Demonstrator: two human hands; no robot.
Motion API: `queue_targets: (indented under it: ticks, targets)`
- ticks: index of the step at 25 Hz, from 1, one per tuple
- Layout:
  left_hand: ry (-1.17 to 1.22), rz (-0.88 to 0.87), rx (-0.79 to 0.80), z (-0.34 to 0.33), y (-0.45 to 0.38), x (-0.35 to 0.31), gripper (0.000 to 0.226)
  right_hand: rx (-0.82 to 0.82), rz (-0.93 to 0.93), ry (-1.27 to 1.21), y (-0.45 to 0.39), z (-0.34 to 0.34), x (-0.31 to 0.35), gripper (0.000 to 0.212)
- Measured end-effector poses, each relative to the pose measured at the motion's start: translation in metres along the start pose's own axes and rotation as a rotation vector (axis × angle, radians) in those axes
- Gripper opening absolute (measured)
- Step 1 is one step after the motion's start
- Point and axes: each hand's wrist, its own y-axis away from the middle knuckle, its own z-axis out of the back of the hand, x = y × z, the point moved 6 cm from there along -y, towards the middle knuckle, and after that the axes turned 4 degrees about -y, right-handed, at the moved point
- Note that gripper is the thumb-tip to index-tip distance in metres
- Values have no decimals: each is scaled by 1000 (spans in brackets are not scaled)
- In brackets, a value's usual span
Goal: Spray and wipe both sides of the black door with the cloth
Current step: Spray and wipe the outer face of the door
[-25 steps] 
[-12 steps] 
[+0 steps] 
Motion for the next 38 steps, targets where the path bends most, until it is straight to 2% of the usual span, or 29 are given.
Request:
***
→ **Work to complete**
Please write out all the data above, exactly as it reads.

→ **Result of this exercise**
Demonstrator: two human hands; no robot.
Motion API: `queue_targets: (indented under it: ticks, targets)`
- ticks: index of the step at 25 Hz, from 1, one per tuple
- Layout:
  left_hand: ry (-1.17 to 1.22), rz (-0.88 to 0.87), rx (-0.79 to 0.80), z (-0.34 to 0.33), y (-0.45 to 0.38), x (-0.35 to 0.31), gripper (0.000 to 0.226)
  right_hand: rx (-0.82 to 0.82), rz (-0.93 to 0.93), ry (-1.27 to 1.21), y (-0.45 to 0.39), z (-0.34 to 0.34), x (-0.31 to 0.35), gripper (0.000 to 0.212)
- Measured end-effector poses, each relative to the pose measured at the motion's start: translation in metres along the start pose's own axes and rotation as a rotation vector (axis × angle, radians) in those axes
- Gripper opening absolute (measured)
- Step 1 is one step after the motion's start
- Point and axes: each hand's wrist, its own y-axis away from the middle knuckle, its own z-axis out of the back of the hand, x = y × z, the point moved 6 cm from there along -y, towards the middle knuckle, and after that the axes turned 4 degrees about -y, right-handed, at the moved point
- Note that gripper is the thumb-tip to index-tip distance in metres
- Values have no decimals: each is scaled by 1000 (spans in brackets are not scaled)
- In brackets, a value's usual span
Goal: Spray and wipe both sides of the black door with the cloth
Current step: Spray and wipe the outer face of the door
[-25 steps] 
[-12 steps] 
[+0 steps] 
Motion for the next 38 steps, targets where the path bends most, until it is straight to 2% of the usual span, or 29 are given.
Request:

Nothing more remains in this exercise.